Abstract
In this study, we announce the complete chloroplast genome sequence of Nicotiana attenuata. The genome sequence of 155,941 bp consists of two inverted repeat (IRa and IRb) regions of 25,438 bp each, a large single-copy (LSC) region of 86,513 bp and a small single-copy (SSC) region of 18,524 bp. The overall GC content is 37.9% and the GC contents of LSC, IRs, and SSC are 36%, 43.2%, and 32.1%, respectively. The plastome with 129 annotated unique genes includes 84 protein-coding genes, 37 tRNA genes, and 8 rRNA genes. Using the whole chloroplast genome sequences alignment of 16 Solanaceae species a phylogenetic hypothesis is presented validating the position of N. attenuata within Nicotianeae.
Keywords: Chloroplast genome, de novo assembly, genome skimming, phylogenomics, plastid evolution
Nicotiana attenuata Torr. ex S.Watson is a diploid (2n = 2x = 24) wild tobacco native to the Great Basin region of the United States. This plant has adapted to an ecological niche defined by the post-fire environment, where soils tend to be nitrogen-rich and biotic stresses are highly dynamic (Nelson et al. 2012).
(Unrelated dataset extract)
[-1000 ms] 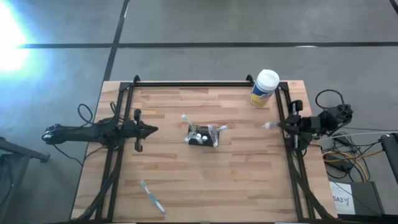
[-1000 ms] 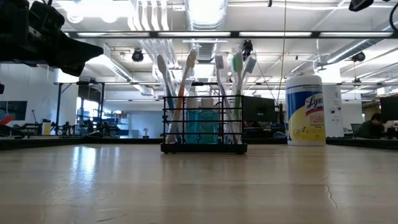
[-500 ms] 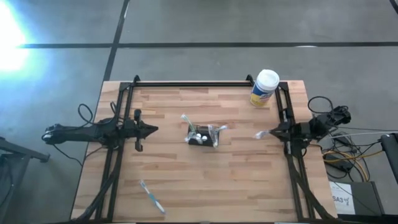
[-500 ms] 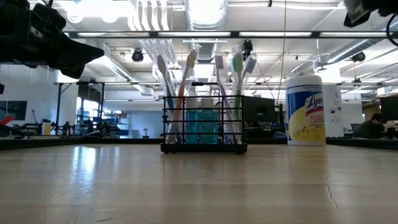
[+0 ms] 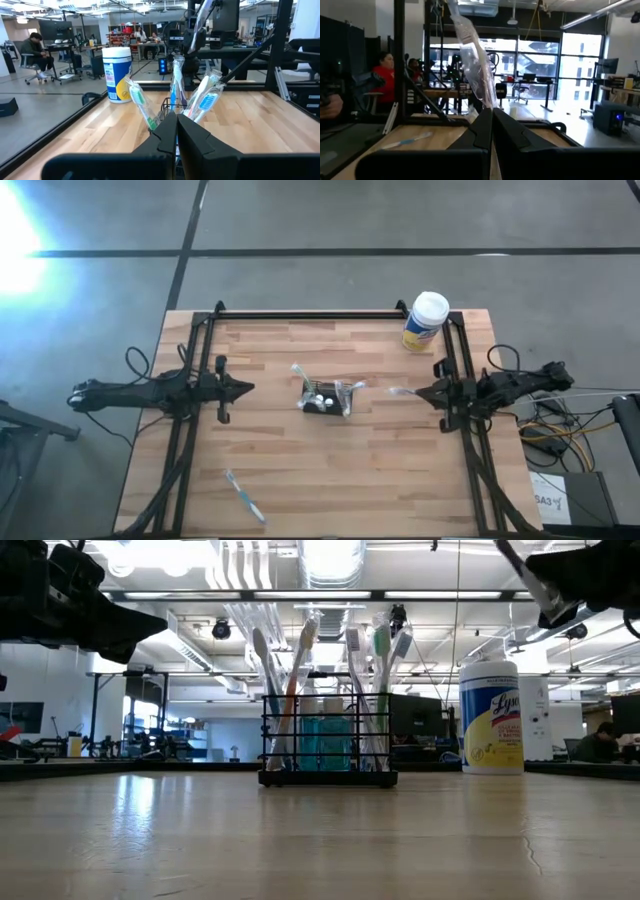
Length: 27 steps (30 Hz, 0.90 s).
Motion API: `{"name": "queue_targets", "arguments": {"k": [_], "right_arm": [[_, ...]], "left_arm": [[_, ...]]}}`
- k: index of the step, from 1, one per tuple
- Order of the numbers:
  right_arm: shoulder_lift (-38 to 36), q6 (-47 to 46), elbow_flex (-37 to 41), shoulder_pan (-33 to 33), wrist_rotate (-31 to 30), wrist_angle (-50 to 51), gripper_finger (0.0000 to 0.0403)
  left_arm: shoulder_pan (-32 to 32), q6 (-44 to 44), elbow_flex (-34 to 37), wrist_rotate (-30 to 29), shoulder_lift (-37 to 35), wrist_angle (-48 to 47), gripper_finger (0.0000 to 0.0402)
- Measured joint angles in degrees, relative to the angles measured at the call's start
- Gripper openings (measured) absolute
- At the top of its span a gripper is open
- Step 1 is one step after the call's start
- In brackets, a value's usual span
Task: Pick & Place toothbrushing station
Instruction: Put the violet toothbrush into the black mesh organizer
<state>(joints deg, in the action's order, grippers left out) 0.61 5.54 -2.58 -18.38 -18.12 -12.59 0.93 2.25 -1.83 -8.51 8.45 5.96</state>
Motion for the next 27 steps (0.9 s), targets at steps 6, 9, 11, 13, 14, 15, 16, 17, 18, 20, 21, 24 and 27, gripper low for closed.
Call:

During the last decade, large amounts of genomic, transcriptomic and metabolomic data have been generated for this plant which has provided new insights into how native plants interact with herbivores, pollinators and microbes (Brockmöller et al. 2017). Despite the availability of such large amounts of omics data the plastid genome of coyote tobacco has not been assembled. However, studies on the chloroplast genome could contribute greatly to our understanding of the molecular biology, physiology, and biochemistry of chloroplasts. Chloroplast DNA sequence data are a versatile tool for plant identification or barcoding and to enhance our understanding about phylogeny of plant species. Herein, we report the complete chloroplast sequence of N. attenuata to provide resources for further (phylo)genomic studies and chloroplast engineering.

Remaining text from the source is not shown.